Bathymetric Graph SLAM

Baseline SLAM framework for underwater vehicles. The algorithm gets a set of bathymetric submaps as input and corrects the global map constructed while refining the vehicle trajectory through a map-to-map registration followed by a pose graph optimization.

Building

Clone this repository and create a build folder under the root, then execute

cd build
cmake ..
make -j4

Available apps

There are two applications available under the bin folder. If you compile the apps with the macro “INTERACTIVE” = 1 here, you’ll have to hit “q” for every step to be executed. This will allow you to visualize the before/after of the GICP registration per submap and the global graph optimization (recommended while finding your way around/debugging). The process outputs .png images with the maps of bathymetry and consistency error. The current script optimizes the graph with Ceres, but the app outputs a “graph.g2o” file which you can solve with G2O if preferred.

SLAM with simulated data

In order to test the framework with data from the SMARC simulator, use the toy dataset map_small under sim_data. You can visualize both the ground truth map and vehicle trajectory in the visualizer. To start the optimization process, hit “q”.

./test_slam_simulation --folder /path/to/folder/

The simulation outputs a measure of the error contained in the map, as well as the height maps and error plots as .png files. To increase the complexity of the sim dataset, increase the Gaussian noise to the vehicle’s position estimate. In order to adapt the performance of the algorithm to the dataset, adjust the weights of the edges of the pose-graph accordingly and tune the GICP and the Ceres solver parameters. The algorithm is by default tuned for the toy example map_small. You can find a bigger and more challenging dataset from the simulator here.

SLAM with real data

To run the SLAM solution with real data from a bathymetric survey, currently the input is in the form of a cereal file containing all the necessary information from your data files. You can find a real survey carried out with an ROV here. Download it, adjust the framework values, and test it.

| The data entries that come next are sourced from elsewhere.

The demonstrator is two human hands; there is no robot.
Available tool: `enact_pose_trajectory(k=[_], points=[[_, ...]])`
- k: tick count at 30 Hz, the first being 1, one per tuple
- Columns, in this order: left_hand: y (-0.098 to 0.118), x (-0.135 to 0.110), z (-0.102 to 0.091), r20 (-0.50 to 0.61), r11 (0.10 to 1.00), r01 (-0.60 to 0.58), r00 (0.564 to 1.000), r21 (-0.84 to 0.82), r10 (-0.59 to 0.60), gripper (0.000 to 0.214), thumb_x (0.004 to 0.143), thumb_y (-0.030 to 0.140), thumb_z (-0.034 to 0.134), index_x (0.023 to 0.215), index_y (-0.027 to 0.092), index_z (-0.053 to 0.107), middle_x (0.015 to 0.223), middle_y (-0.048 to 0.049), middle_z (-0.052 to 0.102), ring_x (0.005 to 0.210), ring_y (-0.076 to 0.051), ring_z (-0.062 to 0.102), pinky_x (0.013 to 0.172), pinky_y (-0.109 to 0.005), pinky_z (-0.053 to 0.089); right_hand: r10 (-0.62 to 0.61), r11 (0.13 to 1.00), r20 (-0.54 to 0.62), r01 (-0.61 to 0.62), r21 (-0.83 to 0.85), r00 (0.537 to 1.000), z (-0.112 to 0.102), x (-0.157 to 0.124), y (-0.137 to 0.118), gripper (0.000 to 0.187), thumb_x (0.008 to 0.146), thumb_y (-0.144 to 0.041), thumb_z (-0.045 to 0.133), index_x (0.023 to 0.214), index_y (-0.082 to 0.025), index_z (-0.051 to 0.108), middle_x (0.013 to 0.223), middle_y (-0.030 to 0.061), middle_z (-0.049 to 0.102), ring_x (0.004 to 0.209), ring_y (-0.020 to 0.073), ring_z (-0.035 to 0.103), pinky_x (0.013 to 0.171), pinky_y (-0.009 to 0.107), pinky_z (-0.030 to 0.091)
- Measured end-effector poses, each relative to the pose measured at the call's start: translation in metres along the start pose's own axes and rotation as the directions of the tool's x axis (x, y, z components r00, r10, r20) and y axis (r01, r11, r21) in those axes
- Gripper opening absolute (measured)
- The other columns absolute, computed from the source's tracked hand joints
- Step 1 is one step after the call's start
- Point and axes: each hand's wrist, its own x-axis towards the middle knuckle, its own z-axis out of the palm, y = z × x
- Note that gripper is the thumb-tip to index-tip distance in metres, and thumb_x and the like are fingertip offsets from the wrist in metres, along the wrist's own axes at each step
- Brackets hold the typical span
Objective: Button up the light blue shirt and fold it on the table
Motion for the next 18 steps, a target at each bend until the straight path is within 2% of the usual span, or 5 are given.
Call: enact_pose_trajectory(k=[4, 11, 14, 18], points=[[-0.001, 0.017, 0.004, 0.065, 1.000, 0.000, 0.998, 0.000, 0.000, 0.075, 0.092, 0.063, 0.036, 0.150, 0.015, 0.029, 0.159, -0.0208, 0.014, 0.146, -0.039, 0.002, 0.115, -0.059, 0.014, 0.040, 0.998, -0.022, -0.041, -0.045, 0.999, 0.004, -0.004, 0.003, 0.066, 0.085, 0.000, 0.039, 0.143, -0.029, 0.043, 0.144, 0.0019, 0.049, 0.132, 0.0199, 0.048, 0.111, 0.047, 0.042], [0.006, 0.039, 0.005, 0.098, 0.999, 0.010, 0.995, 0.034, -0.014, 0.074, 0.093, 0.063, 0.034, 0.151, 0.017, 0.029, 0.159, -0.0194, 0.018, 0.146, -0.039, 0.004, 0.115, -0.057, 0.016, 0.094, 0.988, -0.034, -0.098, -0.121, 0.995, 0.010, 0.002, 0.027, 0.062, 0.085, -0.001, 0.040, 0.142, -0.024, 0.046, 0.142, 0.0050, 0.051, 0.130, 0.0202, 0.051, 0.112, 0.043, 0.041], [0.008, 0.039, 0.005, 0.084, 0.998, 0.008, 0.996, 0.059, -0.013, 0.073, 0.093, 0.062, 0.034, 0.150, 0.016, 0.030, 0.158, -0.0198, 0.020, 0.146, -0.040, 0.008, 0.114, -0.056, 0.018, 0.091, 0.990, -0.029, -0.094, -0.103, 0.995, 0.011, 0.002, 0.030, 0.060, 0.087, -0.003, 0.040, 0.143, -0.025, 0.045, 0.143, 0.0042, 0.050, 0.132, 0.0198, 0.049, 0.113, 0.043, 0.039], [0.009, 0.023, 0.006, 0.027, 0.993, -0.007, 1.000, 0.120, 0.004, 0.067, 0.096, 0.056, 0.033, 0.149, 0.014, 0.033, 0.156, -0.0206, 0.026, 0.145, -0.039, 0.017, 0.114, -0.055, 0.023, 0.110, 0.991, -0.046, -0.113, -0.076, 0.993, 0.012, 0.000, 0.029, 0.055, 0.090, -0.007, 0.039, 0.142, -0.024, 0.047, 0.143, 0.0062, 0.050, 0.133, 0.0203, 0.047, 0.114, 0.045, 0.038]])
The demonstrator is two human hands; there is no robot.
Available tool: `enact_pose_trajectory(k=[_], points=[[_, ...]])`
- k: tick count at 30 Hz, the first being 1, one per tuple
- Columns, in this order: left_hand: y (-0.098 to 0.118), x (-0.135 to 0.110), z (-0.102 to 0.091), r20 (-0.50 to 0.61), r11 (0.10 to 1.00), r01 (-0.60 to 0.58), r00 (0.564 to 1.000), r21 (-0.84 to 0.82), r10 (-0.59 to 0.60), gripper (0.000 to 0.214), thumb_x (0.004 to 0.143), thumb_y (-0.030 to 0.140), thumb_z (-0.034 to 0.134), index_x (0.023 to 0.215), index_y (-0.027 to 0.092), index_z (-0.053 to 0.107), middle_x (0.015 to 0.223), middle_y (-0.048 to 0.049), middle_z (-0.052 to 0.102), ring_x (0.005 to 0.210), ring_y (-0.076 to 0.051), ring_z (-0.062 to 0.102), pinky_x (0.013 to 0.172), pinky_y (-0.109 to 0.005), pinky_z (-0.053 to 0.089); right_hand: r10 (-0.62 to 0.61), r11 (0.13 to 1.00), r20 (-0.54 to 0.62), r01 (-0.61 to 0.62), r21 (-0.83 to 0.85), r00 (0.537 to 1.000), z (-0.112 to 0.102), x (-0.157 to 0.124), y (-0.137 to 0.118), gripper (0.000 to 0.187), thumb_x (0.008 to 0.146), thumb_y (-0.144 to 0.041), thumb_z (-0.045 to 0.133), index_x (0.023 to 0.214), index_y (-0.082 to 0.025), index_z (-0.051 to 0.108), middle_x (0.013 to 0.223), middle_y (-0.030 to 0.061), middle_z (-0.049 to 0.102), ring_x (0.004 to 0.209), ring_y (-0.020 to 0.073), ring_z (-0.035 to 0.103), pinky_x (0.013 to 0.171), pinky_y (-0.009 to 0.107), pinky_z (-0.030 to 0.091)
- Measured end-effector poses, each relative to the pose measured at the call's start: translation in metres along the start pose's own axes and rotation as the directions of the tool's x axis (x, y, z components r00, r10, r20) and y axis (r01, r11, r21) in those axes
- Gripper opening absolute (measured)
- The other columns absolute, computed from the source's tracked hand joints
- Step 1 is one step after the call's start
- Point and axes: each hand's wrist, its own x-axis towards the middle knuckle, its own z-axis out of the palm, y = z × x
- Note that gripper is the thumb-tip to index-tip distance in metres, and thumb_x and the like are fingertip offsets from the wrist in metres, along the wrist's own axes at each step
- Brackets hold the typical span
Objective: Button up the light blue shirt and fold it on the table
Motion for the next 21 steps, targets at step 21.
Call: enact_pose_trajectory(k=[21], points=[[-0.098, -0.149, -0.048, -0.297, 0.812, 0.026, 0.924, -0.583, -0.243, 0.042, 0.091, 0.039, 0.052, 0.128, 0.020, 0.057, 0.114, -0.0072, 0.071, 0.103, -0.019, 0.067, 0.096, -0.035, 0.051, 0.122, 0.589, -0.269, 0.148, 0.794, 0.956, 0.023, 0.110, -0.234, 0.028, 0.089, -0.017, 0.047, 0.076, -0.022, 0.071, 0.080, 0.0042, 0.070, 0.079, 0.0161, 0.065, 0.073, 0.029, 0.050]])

./test_slam_real --file /path/to/datasets/your_data.cereal

Generating your own data from the SMARC simulator

You can generate bigger and more complex bathymetric surveys from user-defined environments within the SMARC simulator. To install it, follow the instructions here. To create and save the surveys with the default AUV and environment, run

roslaunch smarc_bringup auv_scenarios.launch
roslaunch smarc_bringup auv_system.launch
rosrun rviz rviz

Through the pop-up window, navigate the AUV over the area to map. You can press UP, DOWN,LEFT, RIGHT to steer, w to start the thruster, and s to stop it. When you have finished with the survey, move the .pdc files with the submaps generated from ~/.ros/ to a new folder and run the framework as explained above.

Generating your own cereal files from real surveys

Take a look at the AUVLIB toolbox in order to parse real MBES, SSS, navigation, etc data from the most common formats into .cereal files.